Shot on the Riviera, Gucci’s campaign pairs Emily Ratajkowski with travel silhouettes and modern classics.

Gucci’s latest campaign opens on a Cannes morning that shifts from city bustle to seaside hush, with Emily Ratajkowski crossing both backdrops in Daniel Arnold’s candid frames. Each shot keeps one motif in play: the GG Monogram, a quiet through-line that links the House’s luggage roots to its present-day handbags.
Arnold follows Ratajkowski as she slips from sun-washed corners to the promenade, the monogram carried on fresh silhouettes and on travel pieces pulled from the Gucci Savoy line, a nod to the brand’s first foray into valigeria. The pattern sits easily on every scene, less an emblem than a habit.
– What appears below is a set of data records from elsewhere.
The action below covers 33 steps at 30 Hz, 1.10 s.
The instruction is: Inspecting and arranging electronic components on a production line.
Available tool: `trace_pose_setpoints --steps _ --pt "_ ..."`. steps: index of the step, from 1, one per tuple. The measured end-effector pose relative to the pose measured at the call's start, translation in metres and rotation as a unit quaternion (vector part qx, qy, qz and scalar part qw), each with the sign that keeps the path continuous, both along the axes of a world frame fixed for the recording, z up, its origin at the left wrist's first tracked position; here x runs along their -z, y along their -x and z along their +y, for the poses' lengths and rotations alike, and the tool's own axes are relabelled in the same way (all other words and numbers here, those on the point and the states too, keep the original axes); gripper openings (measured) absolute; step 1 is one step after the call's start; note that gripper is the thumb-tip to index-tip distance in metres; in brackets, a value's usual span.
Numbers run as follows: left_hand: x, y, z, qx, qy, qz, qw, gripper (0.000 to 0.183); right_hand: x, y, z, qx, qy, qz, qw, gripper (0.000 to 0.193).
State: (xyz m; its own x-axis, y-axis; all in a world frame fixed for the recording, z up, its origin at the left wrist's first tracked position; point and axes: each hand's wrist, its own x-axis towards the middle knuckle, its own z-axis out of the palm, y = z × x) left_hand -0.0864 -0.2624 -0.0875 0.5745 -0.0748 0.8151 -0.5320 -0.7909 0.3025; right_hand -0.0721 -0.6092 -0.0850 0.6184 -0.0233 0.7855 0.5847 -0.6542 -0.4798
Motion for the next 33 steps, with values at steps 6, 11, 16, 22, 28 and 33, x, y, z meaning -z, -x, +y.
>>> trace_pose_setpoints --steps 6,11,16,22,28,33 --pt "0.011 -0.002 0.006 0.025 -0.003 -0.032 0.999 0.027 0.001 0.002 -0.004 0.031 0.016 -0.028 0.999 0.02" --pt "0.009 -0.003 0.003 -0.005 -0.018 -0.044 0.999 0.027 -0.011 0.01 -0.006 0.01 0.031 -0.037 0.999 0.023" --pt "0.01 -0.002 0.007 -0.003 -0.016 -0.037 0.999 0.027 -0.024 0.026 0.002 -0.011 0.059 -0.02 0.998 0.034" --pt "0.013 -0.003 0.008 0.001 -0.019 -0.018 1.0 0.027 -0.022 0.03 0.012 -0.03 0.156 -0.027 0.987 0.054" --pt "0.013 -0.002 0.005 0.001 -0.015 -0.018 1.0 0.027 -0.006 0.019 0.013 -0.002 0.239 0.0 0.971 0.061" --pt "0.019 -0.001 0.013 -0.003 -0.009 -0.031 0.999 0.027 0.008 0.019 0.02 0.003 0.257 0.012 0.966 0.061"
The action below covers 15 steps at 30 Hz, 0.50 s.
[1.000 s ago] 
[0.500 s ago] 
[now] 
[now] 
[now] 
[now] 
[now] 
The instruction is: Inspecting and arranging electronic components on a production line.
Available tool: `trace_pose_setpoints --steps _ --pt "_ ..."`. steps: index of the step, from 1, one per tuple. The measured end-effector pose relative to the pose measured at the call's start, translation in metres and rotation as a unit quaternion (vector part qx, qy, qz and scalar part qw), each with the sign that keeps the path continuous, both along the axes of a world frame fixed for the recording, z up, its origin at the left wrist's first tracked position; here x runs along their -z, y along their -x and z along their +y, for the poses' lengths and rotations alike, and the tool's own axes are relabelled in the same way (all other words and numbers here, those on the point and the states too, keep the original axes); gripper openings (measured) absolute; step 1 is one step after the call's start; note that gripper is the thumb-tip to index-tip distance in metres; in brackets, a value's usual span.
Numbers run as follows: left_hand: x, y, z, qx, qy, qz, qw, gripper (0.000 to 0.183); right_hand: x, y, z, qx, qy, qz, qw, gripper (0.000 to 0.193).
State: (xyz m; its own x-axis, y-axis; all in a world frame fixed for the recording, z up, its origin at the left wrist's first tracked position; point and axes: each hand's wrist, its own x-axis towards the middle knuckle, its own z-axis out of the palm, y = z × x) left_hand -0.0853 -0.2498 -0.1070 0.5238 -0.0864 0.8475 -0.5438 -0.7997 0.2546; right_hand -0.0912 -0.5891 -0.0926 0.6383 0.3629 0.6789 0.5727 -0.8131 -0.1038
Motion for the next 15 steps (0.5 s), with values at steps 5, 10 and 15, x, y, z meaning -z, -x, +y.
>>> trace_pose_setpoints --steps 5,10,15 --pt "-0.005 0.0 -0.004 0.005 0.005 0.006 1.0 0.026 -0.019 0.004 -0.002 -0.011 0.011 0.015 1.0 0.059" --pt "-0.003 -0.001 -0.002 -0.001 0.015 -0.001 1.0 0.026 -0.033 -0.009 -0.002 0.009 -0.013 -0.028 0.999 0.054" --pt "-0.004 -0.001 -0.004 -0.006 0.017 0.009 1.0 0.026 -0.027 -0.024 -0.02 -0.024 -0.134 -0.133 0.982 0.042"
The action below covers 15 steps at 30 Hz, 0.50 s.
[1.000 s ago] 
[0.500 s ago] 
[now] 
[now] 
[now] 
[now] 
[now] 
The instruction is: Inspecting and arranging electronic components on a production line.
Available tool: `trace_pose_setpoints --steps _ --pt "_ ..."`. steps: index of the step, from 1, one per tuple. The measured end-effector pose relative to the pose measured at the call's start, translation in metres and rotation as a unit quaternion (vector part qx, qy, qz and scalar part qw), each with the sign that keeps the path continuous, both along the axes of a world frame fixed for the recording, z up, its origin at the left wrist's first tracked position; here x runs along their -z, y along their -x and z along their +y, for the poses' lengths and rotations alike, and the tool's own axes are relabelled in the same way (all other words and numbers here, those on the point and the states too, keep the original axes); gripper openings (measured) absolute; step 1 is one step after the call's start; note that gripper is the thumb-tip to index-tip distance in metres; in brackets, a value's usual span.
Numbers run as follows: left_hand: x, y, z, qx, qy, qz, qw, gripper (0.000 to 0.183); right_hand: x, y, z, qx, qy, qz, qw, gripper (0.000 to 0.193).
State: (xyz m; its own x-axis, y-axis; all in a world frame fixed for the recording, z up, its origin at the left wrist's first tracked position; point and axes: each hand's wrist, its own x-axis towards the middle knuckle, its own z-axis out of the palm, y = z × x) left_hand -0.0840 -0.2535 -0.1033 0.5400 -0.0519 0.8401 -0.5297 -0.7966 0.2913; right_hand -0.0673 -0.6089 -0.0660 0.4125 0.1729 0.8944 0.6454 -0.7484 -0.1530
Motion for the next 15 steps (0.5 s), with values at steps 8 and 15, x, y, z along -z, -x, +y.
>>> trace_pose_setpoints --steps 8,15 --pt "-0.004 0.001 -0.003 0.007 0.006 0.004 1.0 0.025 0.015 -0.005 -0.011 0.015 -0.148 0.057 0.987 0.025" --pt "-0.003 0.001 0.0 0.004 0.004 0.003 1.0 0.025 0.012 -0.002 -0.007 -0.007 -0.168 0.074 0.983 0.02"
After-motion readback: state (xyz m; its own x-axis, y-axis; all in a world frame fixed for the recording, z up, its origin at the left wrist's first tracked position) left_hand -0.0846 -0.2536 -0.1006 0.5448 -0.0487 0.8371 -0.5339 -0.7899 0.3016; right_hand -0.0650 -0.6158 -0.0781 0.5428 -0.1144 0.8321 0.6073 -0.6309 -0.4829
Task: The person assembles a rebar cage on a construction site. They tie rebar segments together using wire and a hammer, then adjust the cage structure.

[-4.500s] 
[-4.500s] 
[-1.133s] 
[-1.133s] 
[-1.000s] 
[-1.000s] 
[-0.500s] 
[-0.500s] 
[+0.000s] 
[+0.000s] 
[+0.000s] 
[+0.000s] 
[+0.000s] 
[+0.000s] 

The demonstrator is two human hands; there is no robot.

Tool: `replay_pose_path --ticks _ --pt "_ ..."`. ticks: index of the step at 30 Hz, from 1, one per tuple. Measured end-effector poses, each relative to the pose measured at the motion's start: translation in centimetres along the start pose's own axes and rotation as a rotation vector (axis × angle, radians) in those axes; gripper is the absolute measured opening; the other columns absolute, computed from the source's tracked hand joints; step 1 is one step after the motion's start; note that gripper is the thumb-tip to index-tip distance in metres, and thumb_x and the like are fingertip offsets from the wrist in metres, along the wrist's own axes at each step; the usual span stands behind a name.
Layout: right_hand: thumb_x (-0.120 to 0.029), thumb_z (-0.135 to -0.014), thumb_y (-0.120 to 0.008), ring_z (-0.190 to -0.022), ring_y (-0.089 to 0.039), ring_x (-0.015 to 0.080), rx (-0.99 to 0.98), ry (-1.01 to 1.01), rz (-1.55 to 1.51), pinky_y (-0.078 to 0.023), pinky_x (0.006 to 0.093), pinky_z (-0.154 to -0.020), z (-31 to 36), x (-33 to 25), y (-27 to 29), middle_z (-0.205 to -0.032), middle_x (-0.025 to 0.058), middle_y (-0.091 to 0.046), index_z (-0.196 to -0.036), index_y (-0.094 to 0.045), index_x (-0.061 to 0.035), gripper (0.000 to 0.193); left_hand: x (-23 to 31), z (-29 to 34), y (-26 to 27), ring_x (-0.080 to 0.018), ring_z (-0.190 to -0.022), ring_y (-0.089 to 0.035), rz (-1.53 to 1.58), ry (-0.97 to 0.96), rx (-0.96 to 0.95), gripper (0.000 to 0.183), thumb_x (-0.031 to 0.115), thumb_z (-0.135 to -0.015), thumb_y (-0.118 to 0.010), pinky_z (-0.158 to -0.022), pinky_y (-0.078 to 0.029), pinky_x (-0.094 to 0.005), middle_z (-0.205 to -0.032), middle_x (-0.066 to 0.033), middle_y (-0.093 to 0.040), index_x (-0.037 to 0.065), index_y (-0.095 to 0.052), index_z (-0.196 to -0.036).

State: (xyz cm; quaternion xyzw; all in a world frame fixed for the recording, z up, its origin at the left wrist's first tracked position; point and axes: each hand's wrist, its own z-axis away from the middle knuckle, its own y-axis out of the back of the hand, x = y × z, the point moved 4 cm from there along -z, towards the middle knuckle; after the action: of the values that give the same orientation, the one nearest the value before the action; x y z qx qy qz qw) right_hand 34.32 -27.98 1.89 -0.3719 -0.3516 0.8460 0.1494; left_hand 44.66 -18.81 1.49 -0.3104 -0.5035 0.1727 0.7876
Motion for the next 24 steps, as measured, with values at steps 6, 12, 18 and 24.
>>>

Center stage is the Gucci Giglio, the handbag first shown during Alessandro Michele’s Cruise 2026 presentation in Florence. Named for the city’s lily emblem and introduced inside the historic Gucci Archive, Giglio folds archival codes, heritage techniques, and current craft into a single top-handle shape.
The story widens with new Ophidia styles that echo late-1970s accessories: soft GG-coated canvas, green cotton lining, light-gold Double G hardware, and the Web stripe. A compact Mini GG duffle, now available for pre-order, pushes the pattern’s scale down without losing the attitude of the original holdall.



Guccio Gucci’s first suitcases carried the initials that still stamp these bags; almost a century later the GG reads less like nostalgia than DNA. In Arnold’s lens—and on Ratajkowski’s shoulder—the monogram moves again, proving it is not a relic but a signature that keeps writing itself.